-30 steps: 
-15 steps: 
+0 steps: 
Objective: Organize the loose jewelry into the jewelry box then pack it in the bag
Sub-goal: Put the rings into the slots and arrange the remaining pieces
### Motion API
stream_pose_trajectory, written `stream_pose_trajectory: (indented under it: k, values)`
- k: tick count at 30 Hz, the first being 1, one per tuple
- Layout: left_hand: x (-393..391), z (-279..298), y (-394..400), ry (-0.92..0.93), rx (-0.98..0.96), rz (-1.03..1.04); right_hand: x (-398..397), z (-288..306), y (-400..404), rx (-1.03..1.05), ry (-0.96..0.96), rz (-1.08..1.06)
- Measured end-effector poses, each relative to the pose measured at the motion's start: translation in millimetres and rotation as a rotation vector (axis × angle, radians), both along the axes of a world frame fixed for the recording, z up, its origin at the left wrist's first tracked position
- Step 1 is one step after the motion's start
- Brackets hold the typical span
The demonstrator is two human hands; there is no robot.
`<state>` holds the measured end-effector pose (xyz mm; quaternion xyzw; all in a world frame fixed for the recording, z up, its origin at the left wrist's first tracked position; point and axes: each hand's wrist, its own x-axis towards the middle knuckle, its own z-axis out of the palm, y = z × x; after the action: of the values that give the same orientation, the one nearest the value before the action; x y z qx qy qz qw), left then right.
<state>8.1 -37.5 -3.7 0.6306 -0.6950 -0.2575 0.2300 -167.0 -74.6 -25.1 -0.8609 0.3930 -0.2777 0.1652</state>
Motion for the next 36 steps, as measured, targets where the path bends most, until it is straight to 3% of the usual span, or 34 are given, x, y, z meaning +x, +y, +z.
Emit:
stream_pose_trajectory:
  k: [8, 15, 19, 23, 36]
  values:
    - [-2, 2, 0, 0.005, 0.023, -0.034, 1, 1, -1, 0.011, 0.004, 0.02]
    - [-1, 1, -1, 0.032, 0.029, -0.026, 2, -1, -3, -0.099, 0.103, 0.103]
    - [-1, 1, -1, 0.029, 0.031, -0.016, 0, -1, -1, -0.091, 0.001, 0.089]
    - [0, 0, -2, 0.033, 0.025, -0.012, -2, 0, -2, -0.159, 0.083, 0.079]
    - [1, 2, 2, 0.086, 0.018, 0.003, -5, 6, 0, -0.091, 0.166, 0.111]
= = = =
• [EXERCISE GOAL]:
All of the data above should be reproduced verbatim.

• [YOUR SOLUTION]:
-30 steps: 
-15 steps: 
+0 steps: 
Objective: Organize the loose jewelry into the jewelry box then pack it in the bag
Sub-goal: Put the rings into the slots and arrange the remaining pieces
### Motion API
stream_pose_trajectory, written `stream_pose_trajectory: (indented under it: k, values)`
- k: tick count at 30 Hz, the first being 1, one per tuple
- Layout: left_hand: x (-393..391), z (-279..298), y (-394..400), ry (-0.92..0.93), rx (-0.98..0.96), rz (-1.03..1.04); right_hand: x (-398..397), z (-288..306), y (-400..404), rx (-1.03..1.05), ry (-0.96..0.96), rz (-1.08..1.06)
- Measured end-effector poses, each relative to the pose measured at the motion's start: translation in millimetres and rotation as a rotation vector (axis × angle, radians), both along the axes of a world frame fixed for the recording, z up, its origin at the left wrist's first tracked position
- Step 1 is one step after the motion's start
- Brackets hold the typical span
The demonstrator is two human hands; there is no robot.
`<state>` holds the measured end-effector pose (xyz mm; quaternion xyzw; all in a world frame fixed for the recording, z up, its origin at the left wrist's first tracked position; point and axes: each hand's wrist, its own x-axis towards the middle knuckle, its own z-axis out of the palm, y = z × x; after the action: of the values that give the same orientation, the one nearest the value before the action; x y z qx qy qz qw), left then right.
<state>8.1 -37.5 -3.7 0.6306 -0.6950 -0.2575 0.2300 -167.0 -74.6 -25.1 -0.8609 0.3930 -0.2777 0.1652</state>
Motion for the next 36 steps, as measured, targets where the path bends most, until it is straight to 3% of the usual span, or 34 are given, x, y, z meaning +x, +y, +z.
Emit:
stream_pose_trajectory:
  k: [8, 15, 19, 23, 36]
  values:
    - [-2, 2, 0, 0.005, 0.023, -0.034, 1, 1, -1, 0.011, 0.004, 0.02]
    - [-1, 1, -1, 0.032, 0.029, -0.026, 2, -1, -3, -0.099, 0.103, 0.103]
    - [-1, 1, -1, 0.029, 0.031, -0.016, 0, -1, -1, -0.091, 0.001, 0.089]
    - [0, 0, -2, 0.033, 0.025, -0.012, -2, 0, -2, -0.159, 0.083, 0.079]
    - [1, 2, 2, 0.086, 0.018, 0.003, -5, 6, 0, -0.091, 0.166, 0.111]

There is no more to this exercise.